What's wanted here is the full listing below, repeated exactly, with no images in it.
============================================================
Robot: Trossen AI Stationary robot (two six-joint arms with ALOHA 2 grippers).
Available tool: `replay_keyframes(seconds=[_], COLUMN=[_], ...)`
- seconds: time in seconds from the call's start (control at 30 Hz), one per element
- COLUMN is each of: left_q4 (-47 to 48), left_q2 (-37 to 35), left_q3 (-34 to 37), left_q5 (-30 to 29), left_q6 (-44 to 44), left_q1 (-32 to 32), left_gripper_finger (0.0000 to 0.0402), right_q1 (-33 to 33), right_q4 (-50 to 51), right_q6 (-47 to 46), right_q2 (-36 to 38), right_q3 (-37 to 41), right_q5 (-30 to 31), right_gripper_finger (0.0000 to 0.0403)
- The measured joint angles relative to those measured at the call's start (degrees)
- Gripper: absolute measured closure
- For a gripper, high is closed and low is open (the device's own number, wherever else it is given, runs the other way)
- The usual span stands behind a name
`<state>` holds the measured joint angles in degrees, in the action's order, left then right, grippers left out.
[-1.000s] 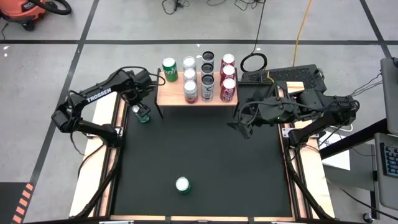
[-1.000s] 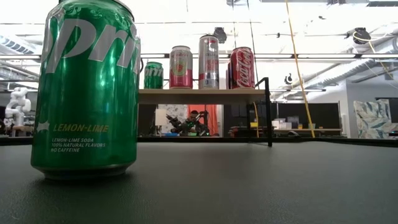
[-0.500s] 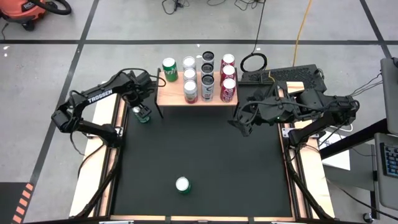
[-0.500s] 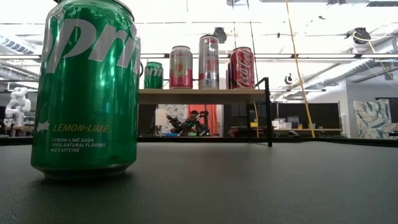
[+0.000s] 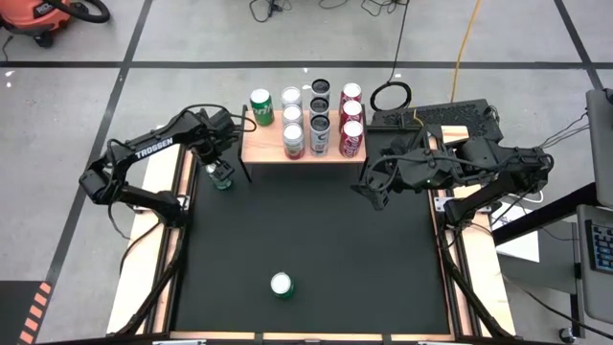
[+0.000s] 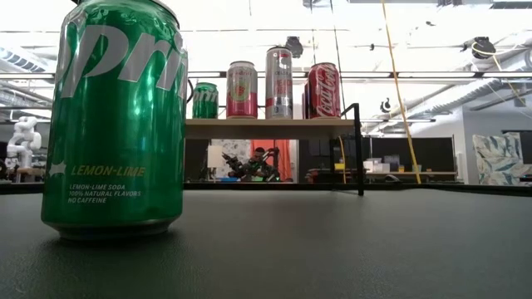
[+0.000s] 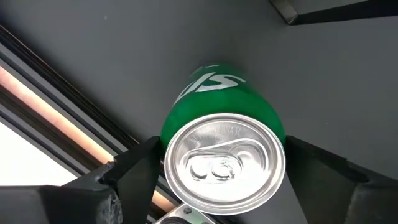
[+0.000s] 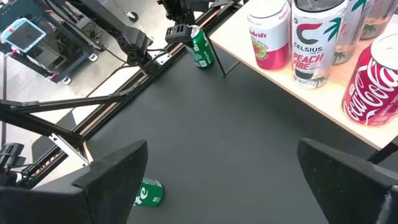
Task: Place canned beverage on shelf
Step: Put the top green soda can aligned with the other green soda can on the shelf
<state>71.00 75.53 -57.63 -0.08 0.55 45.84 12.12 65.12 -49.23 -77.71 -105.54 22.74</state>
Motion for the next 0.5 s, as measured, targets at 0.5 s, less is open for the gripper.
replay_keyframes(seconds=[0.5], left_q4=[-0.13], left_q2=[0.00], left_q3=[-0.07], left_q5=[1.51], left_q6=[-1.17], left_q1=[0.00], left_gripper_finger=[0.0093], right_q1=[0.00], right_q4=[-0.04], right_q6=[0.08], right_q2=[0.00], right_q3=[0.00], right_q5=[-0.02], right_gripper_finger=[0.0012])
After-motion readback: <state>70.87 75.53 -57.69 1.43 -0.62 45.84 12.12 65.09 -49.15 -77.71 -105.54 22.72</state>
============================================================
◆ THE ANSWER ◆
Robot: Trossen AI Stationary robot (two six-joint arms with ALOHA 2 grippers).
Available tool: `replay_keyframes(seconds=[_], COLUMN=[_], ...)`
- seconds: time in seconds from the call's start (control at 30 Hz), one per element
- COLUMN is each of: left_q4 (-47 to 48), left_q2 (-37 to 35), left_q3 (-34 to 37), left_q5 (-30 to 29), left_q6 (-44 to 44), left_q1 (-32 to 32), left_gripper_finger (0.0000 to 0.0402), right_q1 (-33 to 33), right_q4 (-50 to 51), right_q6 (-47 to 46), right_q2 (-36 to 38), right_q3 (-37 to 41), right_q5 (-30 to 31), right_gripper_finger (0.0000 to 0.0403)
- The measured joint angles relative to those measured at the call's start (degrees)
- Gripper: absolute measured closure
- For a gripper, high is closed and low is open (the device's own number, wherever else it is given, runs the other way)
- The usual span stands behind a name
`<state>` holds the measured joint angles in degrees, in the action's order, left then right, grippers left out.
[-1.000s] 
[-1.000s] 
[-0.500s] 
[-0.500s] 
[+0.000s] 
[+0.000s] 
[+0.000s] 
[+0.000s] 
Task: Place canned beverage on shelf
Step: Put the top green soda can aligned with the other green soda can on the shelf
<state>71.00 75.53 -57.63 -0.08 0.55 45.84 12.12 65.12 -49.23 -77.71 -105.54 22.74</state>
Motion for the next 0.5 s, as measured, targets at 0.5 s, less is open for the gripper.
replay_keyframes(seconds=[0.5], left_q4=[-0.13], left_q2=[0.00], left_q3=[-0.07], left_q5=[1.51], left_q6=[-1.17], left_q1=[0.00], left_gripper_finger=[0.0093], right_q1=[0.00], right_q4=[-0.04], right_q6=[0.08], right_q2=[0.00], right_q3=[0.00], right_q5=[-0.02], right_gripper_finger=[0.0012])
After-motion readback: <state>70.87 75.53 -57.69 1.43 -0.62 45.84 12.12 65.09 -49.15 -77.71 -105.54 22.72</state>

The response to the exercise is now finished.